> **TASK INSTRUCTIONS**
When you reach the records below, output each one exactly.

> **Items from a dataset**
···
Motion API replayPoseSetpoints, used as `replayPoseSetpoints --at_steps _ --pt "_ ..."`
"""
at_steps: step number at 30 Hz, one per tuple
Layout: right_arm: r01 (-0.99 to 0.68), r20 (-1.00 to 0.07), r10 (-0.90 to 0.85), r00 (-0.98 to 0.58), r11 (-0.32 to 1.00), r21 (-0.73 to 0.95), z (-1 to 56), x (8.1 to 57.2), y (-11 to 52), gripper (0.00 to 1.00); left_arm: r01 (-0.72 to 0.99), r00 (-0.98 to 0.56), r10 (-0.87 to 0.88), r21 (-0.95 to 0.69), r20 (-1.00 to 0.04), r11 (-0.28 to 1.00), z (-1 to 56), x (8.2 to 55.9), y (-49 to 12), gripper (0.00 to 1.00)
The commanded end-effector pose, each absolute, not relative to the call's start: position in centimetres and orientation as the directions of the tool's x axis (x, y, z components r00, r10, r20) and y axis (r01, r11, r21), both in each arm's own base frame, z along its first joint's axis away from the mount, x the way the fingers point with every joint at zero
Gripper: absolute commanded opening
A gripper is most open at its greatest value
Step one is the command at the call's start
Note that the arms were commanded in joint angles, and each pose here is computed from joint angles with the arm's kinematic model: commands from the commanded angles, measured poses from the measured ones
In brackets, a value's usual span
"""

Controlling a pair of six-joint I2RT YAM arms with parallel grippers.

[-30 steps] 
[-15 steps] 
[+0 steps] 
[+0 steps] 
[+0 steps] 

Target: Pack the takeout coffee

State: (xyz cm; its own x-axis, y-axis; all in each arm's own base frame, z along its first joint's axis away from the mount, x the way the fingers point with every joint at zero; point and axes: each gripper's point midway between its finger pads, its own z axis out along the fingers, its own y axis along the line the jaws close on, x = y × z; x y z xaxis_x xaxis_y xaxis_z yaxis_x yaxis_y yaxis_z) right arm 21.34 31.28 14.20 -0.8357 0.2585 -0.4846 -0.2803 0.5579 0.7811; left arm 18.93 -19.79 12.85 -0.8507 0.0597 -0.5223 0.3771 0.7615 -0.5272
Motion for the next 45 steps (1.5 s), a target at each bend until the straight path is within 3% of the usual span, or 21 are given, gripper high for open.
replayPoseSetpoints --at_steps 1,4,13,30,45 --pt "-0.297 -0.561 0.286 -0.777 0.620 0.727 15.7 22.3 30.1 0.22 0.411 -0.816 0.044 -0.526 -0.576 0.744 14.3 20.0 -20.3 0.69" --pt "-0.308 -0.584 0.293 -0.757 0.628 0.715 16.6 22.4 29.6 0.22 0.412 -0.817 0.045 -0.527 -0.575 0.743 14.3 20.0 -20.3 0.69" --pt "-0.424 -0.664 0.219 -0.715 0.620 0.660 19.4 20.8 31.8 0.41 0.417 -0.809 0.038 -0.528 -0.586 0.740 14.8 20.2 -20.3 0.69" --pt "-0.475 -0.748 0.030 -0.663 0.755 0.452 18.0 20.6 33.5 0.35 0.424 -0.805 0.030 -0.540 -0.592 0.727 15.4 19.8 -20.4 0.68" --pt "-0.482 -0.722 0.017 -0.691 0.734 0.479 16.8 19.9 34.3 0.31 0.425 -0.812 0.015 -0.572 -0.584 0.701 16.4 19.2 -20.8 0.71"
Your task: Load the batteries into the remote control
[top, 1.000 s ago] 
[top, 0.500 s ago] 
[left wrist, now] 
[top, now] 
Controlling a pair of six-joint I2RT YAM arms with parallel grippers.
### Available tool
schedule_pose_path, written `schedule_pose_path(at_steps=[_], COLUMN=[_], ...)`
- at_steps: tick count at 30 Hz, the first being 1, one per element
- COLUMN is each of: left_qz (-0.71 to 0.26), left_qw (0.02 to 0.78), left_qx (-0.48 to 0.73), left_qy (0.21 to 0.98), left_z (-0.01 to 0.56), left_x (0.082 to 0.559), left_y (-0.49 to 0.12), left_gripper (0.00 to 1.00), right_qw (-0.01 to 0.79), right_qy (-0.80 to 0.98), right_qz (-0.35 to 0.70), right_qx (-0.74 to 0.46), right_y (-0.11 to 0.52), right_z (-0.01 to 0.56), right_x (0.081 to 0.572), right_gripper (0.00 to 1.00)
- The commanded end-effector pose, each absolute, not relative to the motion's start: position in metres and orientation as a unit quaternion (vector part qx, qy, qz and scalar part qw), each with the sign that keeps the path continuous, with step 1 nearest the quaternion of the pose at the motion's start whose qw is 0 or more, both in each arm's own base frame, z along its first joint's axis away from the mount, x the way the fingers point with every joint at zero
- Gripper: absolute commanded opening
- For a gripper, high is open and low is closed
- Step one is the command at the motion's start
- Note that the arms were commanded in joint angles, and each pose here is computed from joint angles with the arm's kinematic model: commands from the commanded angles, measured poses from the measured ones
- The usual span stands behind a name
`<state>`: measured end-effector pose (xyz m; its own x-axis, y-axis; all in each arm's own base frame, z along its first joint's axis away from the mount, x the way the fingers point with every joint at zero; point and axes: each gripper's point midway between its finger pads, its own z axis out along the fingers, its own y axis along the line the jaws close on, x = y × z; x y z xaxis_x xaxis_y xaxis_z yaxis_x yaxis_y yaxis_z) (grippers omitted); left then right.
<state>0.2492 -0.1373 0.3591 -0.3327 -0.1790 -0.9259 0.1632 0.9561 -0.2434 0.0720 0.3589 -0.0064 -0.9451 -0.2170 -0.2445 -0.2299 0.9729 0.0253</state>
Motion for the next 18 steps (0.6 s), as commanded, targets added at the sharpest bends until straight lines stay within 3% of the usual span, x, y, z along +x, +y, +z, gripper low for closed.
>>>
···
> **RESPONSE TO THE EXERCISE**
Motion API replayPoseSetpoints, used as `replayPoseSetpoints --at_steps _ --pt "_ ..."`
"""
at_steps: step number at 30 Hz, one per tuple
Layout: right_arm: r01 (-0.99 to 0.68), r20 (-1.00 to 0.07), r10 (-0.90 to 0.85), r00 (-0.98 to 0.58), r11 (-0.32 to 1.00), r21 (-0.73 to 0.95), z (-1 to 56), x (8.1 to 57.2), y (-11 to 52), gripper (0.00 to 1.00); left_arm: r01 (-0.72 to 0.99), r00 (-0.98 to 0.56), r10 (-0.87 to 0.88), r21 (-0.95 to 0.69), r20 (-1.00 to 0.04), r11 (-0.28 to 1.00), z (-1 to 56), x (8.2 to 55.9), y (-49 to 12), gripper (0.00 to 1.00)
The commanded end-effector pose, each absolute, not relative to the call's start: position in centimetres and orientation as the directions of the tool's x axis (x, y, z components r00, r10, r20) and y axis (r01, r11, r21), both in each arm's own base frame, z along its first joint's axis away from the mount, x the way the fingers point with every joint at zero
Gripper: absolute commanded opening
A gripper is most open at its greatest value
Step one is the command at the call's start
Note that the arms were commanded in joint angles, and each pose here is computed from joint angles with the arm's kinematic model: commands from the commanded angles, measured poses from the measured ones
In brackets, a value's usual span
"""

Controlling a pair of six-joint I2RT YAM arms with parallel grippers.

[-30 steps] 
[-15 steps] 
[+0 steps] 
[+0 steps] 
[+0 steps] 

Target: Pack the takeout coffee

State: (xyz cm; its own x-axis, y-axis; all in each arm's own base frame, z along its first joint's axis away from the mount, x the way the fingers point with every joint at zero; point and axes: each gripper's point midway between its finger pads, its own z axis out along the fingers, its own y axis along the line the jaws close on, x = y × z; x y z xaxis_x xaxis_y xaxis_z yaxis_x yaxis_y yaxis_z) right arm 21.34 31.28 14.20 -0.8357 0.2585 -0.4846 -0.2803 0.5579 0.7811; left arm 18.93 -19.79 12.85 -0.8507 0.0597 -0.5223 0.3771 0.7615 -0.5272
Motion for the next 45 steps (1.5 s), a target at each bend until the straight path is within 3% of the usual span, or 21 are given, gripper high for open.
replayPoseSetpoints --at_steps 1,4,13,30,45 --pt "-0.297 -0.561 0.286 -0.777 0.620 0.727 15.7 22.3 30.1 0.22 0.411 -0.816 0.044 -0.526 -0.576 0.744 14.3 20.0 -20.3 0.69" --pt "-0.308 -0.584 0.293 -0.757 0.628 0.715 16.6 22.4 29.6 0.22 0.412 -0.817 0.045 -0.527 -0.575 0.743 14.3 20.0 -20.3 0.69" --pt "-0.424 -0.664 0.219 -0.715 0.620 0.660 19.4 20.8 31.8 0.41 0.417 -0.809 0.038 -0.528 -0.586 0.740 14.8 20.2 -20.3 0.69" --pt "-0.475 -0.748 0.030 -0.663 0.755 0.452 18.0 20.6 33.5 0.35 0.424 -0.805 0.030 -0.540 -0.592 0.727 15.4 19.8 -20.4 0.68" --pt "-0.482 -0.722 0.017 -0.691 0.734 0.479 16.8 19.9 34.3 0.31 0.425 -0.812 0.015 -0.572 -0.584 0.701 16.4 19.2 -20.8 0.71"
Your task: Load the batteries into the remote control
[top, 1.000 s ago] 
[top, 0.500 s ago] 
[left wrist, now] 
[top, now] 
Controlling a pair of six-joint I2RT YAM arms with parallel grippers.
### Available tool
schedule_pose_path, written `schedule_pose_path(at_steps=[_], COLUMN=[_], ...)`
- at_steps: tick count at 30 Hz, the first being 1, one per element
- COLUMN is each of: left_qz (-0.71 to 0.26), left_qw (0.02 to 0.78), left_qx (-0.48 to 0.73), left_qy (0.21 to 0.98), left_z (-0.01 to 0.56), left_x (0.082 to 0.559), left_y (-0.49 to 0.12), left_gripper (0.00 to 1.00), right_qw (-0.01 to 0.79), right_qy (-0.80 to 0.98), right_qz (-0.35 to 0.70), right_qx (-0.74 to 0.46), right_y (-0.11 to 0.52), right_z (-0.01 to 0.56), right_x (0.081 to 0.572), right_gripper (0.00 to 1.00)
- The commanded end-effector pose, each absolute, not relative to the motion's start: position in metres and orientation as a unit quaternion (vector part qx, qy, qz and scalar part qw), each with the sign that keeps the path continuous, with step 1 nearest the quaternion of the pose at the motion's start whose qw is 0 or more, both in each arm's own base frame, z along its first joint's axis away from the mount, x the way the fingers point with every joint at zero
- Gripper: absolute commanded opening
- For a gripper, high is open and low is closed
- Step one is the command at the motion's start
- Note that the arms were commanded in joint angles, and each pose here is computed from joint angles with the arm's kinematic model: commands from the commanded angles, measured poses from the measured ones
- The usual span stands behind a name
`<state>`: measured end-effector pose (xyz m; its own x-axis, y-axis; all in each arm's own base frame, z along its first joint's axis away from the mount, x the way the fingers point with every joint at zero; point and axes: each gripper's point midway between its finger pads, its own z axis out along the fingers, its own y axis along the line the jaws close on, x = y × z; x y z xaxis_x xaxis_y xaxis_z yaxis_x yaxis_y yaxis_z) (grippers omitted); left then right.
<state>0.2492 -0.1373 0.3591 -0.3327 -0.1790 -0.9259 0.1632 0.9561 -0.2434 0.0720 0.3589 -0.0064 -0.9451 -0.2170 -0.2445 -0.2299 0.9729 0.0253</state>
Motion for the next 18 steps (0.6 s), as commanded, targets added at the sharpest bends until straight lines stay within 3% of the usual span, x, y, z along +x, +y, +z, gripper low for closed.
>>>

The exercise contains nothing more.